User Data Protection Policy

1. Data Collection

We only collect user-stored password data and basic account information, including:

• Account login credentials
• Password records and related notes
• Account categorization information
• Last update time

2. Data Encryption

We employ the following measures to protect your data security:

• End-to-end encryption technology
• AES-256 Advanced Encryption Standard
• Secure key derivation function
• Local data encryption storage
• On Android, you can enable the "Disable screenshots" option to reduce the risk of data leakage via screen captures.
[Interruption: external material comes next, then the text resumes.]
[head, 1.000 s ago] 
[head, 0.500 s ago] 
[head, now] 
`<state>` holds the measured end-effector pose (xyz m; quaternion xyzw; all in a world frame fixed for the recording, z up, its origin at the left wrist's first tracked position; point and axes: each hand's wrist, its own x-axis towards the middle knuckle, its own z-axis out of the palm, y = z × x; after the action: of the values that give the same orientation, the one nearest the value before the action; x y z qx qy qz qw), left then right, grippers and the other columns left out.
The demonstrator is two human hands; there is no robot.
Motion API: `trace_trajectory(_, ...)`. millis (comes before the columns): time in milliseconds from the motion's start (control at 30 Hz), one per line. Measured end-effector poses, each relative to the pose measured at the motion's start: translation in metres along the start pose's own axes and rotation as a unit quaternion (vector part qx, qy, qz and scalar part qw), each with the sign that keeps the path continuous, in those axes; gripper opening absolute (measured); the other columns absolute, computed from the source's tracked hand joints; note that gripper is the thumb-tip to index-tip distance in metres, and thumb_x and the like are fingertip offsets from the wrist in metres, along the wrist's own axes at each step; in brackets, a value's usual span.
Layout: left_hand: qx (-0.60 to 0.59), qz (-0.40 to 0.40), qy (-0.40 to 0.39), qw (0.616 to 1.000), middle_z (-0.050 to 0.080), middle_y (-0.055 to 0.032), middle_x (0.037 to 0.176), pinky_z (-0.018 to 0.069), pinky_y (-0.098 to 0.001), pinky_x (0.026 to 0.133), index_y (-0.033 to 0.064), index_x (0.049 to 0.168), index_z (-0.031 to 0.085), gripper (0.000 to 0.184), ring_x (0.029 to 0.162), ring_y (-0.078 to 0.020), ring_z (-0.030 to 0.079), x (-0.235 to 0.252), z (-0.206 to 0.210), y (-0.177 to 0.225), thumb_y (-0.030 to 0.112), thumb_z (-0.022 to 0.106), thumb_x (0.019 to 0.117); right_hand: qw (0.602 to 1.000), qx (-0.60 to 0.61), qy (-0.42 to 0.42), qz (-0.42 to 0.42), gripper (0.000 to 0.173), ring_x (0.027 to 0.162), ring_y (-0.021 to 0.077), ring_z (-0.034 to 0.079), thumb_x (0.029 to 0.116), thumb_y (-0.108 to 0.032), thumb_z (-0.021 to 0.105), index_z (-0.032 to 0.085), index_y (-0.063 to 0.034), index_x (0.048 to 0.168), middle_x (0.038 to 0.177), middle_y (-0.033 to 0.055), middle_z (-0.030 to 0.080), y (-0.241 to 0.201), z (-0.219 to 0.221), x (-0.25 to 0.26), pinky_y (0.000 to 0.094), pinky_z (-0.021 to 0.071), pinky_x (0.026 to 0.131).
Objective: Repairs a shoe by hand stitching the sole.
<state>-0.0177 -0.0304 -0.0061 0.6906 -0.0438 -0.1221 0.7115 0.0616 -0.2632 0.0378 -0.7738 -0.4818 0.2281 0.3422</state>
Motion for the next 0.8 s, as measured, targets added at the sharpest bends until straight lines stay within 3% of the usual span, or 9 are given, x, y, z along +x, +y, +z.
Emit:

If you turn it off, screenshots and screen recordings that contain your passwords and other sensitive information should be handled with extra care.

3. Data Access

Access to user data is strictly controlled:

• Only the user can access their data
• All access requires authentication
• Biometric verification support
• All data is stored locally

4. Third-Party Sharing

We commit to:

• Not selling user data
• Not sharing data with third parties
• Not using data for commercial purposes
• Complying with relevant laws and regulations

5. User Rights

Users have the following rights:

• View all stored data
• Modify or delete personal data
• Export data copy

Backup & Security Tips

• Set a strong backup passphrase different from your login password, with at least 12 characters including upper/lowercase letters, numbers and symbols.
• Store .pbbak backup files in trusted locations such as encrypted cloud storage or local encrypted storage, and avoid sending them via chat apps or public drives.
• Regularly clean up outdated backup files to reduce potential leakage risks.
• If you suspect any backup file may be exposed, change important account passwords as soon as possible and generate a new backup.